_Goal of the exercise:_ Output every line of the material exactly.

------ Material shown

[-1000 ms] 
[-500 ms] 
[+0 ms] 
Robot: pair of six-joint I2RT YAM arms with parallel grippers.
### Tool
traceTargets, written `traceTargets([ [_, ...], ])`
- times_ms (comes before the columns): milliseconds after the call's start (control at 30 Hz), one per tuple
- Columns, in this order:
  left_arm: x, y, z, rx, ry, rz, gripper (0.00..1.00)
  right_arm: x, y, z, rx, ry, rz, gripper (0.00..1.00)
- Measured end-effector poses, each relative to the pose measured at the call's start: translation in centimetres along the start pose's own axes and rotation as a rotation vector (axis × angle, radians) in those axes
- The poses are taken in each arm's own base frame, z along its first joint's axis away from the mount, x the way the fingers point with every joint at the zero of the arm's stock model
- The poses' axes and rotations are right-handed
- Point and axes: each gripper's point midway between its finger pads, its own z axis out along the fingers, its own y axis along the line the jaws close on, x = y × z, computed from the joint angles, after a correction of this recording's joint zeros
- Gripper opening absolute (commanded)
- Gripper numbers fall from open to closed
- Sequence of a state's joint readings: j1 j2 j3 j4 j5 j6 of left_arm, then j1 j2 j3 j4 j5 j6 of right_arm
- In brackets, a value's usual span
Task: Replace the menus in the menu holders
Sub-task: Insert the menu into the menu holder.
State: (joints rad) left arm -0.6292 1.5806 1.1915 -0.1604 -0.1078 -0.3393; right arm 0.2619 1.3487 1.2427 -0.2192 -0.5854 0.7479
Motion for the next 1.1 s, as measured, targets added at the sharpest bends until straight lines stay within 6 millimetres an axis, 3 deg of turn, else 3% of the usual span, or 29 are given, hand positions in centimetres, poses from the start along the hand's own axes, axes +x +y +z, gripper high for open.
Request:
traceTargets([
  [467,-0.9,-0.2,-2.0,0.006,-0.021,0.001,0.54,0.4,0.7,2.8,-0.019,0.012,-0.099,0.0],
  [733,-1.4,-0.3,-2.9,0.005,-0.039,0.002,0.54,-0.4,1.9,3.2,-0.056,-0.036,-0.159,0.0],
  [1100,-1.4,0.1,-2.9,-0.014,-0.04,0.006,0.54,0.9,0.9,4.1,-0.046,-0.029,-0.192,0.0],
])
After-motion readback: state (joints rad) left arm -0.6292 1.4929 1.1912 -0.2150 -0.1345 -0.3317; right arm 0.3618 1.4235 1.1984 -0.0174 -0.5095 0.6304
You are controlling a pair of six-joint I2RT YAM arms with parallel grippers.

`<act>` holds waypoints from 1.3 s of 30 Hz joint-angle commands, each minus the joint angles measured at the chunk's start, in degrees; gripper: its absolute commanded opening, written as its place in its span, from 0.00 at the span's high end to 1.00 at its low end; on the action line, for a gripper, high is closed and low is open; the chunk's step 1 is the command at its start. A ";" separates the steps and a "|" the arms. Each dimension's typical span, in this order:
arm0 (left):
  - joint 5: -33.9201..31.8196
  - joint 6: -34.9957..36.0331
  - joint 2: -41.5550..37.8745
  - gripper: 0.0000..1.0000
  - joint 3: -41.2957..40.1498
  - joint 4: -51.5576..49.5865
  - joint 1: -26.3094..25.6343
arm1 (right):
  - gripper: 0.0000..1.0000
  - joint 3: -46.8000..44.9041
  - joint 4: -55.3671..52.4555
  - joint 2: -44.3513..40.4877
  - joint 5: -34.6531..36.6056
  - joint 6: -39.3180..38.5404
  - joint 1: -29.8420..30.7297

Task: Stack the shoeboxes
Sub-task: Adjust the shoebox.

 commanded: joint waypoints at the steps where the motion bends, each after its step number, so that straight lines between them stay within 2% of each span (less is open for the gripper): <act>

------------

_Answer to the exercise:_
[-1000 ms] 
[-500 ms] 
[+0 ms] 
Robot: pair of six-joint I2RT YAM arms with parallel grippers.
### Tool
traceTargets, written `traceTargets([ [_, ...], ])`
- times_ms (comes before the columns): milliseconds after the call's start (control at 30 Hz), one per tuple
- Columns, in this order:
  left_arm: x, y, z, rx, ry, rz, gripper (0.00..1.00)
  right_arm: x, y, z, rx, ry, rz, gripper (0.00..1.00)
- Measured end-effector poses, each relative to the pose measured at the call's start: translation in centimetres along the start pose's own axes and rotation as a rotation vector (axis × angle, radians) in those axes
- The poses are taken in each arm's own base frame, z along its first joint's axis away from the mount, x the way the fingers point with every joint at the zero of the arm's stock model
- The poses' axes and rotations are right-handed
- Point and axes: each gripper's point midway between its finger pads, its own z axis out along the fingers, its own y axis along the line the jaws close on, x = y × z, computed from the joint angles, after a correction of this recording's joint zeros
- Gripper opening absolute (commanded)
- Gripper numbers fall from open to closed
- Sequence of a state's joint readings: j1 j2 j3 j4 j5 j6 of left_arm, then j1 j2 j3 j4 j5 j6 of right_arm
- In brackets, a value's usual span
Task: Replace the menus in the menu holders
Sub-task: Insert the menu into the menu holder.
State: (joints rad) left arm -0.6292 1.5806 1.1915 -0.1604 -0.1078 -0.3393; right arm 0.2619 1.3487 1.2427 -0.2192 -0.5854 0.7479
Motion for the next 1.1 s, as measured, targets added at the sharpest bends until straight lines stay within 6 millimetres an axis, 3 deg of turn, else 3% of the usual span, or 29 are given, hand positions in centimetres, poses from the start along the hand's own axes, axes +x +y +z, gripper high for open.
Request:
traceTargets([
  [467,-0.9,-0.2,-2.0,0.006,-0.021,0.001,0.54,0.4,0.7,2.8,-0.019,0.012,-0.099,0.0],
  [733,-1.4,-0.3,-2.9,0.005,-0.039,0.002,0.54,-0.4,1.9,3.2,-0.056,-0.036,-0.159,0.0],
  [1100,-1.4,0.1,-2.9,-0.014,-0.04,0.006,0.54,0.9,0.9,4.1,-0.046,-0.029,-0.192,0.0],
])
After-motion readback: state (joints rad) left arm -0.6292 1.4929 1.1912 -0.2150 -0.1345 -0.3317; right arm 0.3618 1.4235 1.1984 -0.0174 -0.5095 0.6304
You are controlling a pair of six-joint I2RT YAM arms with parallel grippers.

`<act>` holds waypoints from 1.3 s of 30 Hz joint-angle commands, each minus the joint angles measured at the chunk's start, in degrees; gripper: its absolute commanded opening, written as its place in its span, from 0.00 at the span's high end to 1.00 at its low end; on the action line, for a gripper, high is closed and low is open; the chunk's step 1 is the command at its start. A ";" separates the steps and a "|" the arms. Each dimension's typical span, in this order:
arm0 (left):
  - joint 5: -33.9201..31.8196
  - joint 6: -34.9957..36.0331
  - joint 2: -41.5550..37.8745
  - gripper: 0.0000..1.0000
  - joint 3: -41.2957..40.1498
  - joint 4: -51.5576..49.5865
  - joint 1: -26.3094..25.6343
arm1 (right):
  - gripper: 0.0000..1.0000
  - joint 3: -46.8000..44.9041
  - joint 4: -55.3671..52.4555
  - joint 2: -44.3513..40.4877
  - joint 5: -34.6531..36.6056
  - joint 6: -39.3180..38.5404
  - joint 1: -29.8420..30.7297

Task: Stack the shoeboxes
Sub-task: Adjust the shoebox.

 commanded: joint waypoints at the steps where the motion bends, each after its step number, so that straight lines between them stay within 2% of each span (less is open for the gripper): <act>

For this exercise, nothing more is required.